Limitation of Liability. Administrative Agent , Issuing Banks, Swingline Lender and Lenders shall not be liable to Borrower or any other parties for: (i) errors, acts or failures to act of others, including other entities, banks, communications carriers or clearinghouses, through which Borrower’s requested Disbursements may be made or information received or transmitted, and no such entity shall be deemed an agent of the Administrative Agent, Issuing Banks, Swingline Lender or any Lender; (ii) any loss, liability or delay caused by fires, earthquakes, wars, civil disturbances, power surges or failures, acts of government, labor disputes, failures in communications networks, legal constraints or other events beyond Administrative Agent’s, any Issuing Bank’s, Swingline Lender’s or any Lender’s control; or (iii) any special, consequential, indirect or punitive damages, whether or not (A) any claim for these damages is based on tort or contract or (B) Administrative Agent, any Issuing Bank, Swingline Lender any Lender or Borrower knew or should have known the likelihood of these damages in any situation. Neither Administrative Agent, any Issuing Bank, Swingline Lender nor any Lender makes any representations or warranties other than those expressly made in this Agreement. IN NO EVENT WILL ADMINISTRATIVE AGENT, ANY ISSUING BANK, SWINGLINE LENDER OR ANY LENDER BE LIABLE FOR DAMAGES ARISING DIRECTLY OR INDIRECTLY IF A DISBURSEMENT REQUEST IS EXECUTED BY ADMINISTRATIVE AGENT IN GOOD FAITH AN IN ACCORDANCE WITH THE TERMS OF THIS AGREEMENT.
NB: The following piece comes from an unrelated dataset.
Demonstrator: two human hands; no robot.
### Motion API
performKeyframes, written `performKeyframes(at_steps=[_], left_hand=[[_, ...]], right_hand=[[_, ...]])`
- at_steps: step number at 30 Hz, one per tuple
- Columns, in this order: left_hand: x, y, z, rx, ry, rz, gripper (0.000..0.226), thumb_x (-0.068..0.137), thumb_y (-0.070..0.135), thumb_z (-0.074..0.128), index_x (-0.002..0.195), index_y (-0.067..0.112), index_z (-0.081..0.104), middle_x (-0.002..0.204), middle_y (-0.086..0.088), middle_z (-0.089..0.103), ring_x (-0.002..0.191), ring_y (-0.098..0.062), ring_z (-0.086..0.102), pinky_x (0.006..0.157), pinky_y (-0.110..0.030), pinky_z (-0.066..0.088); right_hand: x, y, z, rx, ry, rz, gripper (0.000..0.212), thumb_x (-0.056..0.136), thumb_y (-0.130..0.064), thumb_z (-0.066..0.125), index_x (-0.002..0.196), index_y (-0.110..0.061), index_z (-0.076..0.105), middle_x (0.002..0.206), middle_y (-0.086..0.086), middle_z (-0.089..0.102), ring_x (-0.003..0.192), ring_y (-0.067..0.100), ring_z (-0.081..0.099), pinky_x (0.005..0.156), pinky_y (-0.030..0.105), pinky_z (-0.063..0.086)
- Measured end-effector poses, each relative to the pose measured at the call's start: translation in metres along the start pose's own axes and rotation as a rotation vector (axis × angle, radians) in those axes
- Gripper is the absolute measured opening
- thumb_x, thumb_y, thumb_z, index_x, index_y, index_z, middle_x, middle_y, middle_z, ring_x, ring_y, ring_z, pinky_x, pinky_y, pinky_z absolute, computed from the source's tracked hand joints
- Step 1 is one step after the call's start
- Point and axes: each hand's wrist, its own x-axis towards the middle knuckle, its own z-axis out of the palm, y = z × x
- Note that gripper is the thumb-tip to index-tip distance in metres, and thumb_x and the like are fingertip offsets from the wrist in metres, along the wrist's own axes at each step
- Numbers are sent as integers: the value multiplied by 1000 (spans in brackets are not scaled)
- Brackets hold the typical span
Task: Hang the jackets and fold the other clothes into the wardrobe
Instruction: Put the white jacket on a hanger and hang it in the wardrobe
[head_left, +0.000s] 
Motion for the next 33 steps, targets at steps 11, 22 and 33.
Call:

Reliance on Information Provided. Administrative Agent is authorized to rely on the information provided by Borrower or any Authorized Representative in or in accordance with this Agreement when executing a Disbursement Request until Administrative Agent has received a new Agreement signed by Borrower. Borrower agrees to be bound by any Disbursement Request: (i) authorized or transmitted by Borrower; or (ii) made in Borrower’s name and accepted by Administrative Agent in good faith and in compliance with this Agreement, even if not properly authorized by Borrower. Administrative Agent may rely solely (i) on the account number of the Receiving Party, rather than the Receiving Party’s name, and (ii) on the bank routing number of the Receiving Bank, rather than the Receiving Bank’s name, in executing a Disbursement Request. Administrative Agent is not obligated or required in any way to take any actions to detect errors in information provided by Borrower or an Authorized Representative. If Administrative Agent takes any actions in an attempt to detect errors in the transmission or content of transfers or requests or takes any actions in an attempt to detect unauthorized Disbursement Requests, Borrower agrees that, no matter how many times Administrative Agent takes these actions, Administrative Agent will not in any situation be liable for failing to take or correctly perform these actions in the future, and such actions shall not become any part of the Disbursement procedures authorized herein, in the Loan Documents, or in any agreement between Administrative Agent and Borrower.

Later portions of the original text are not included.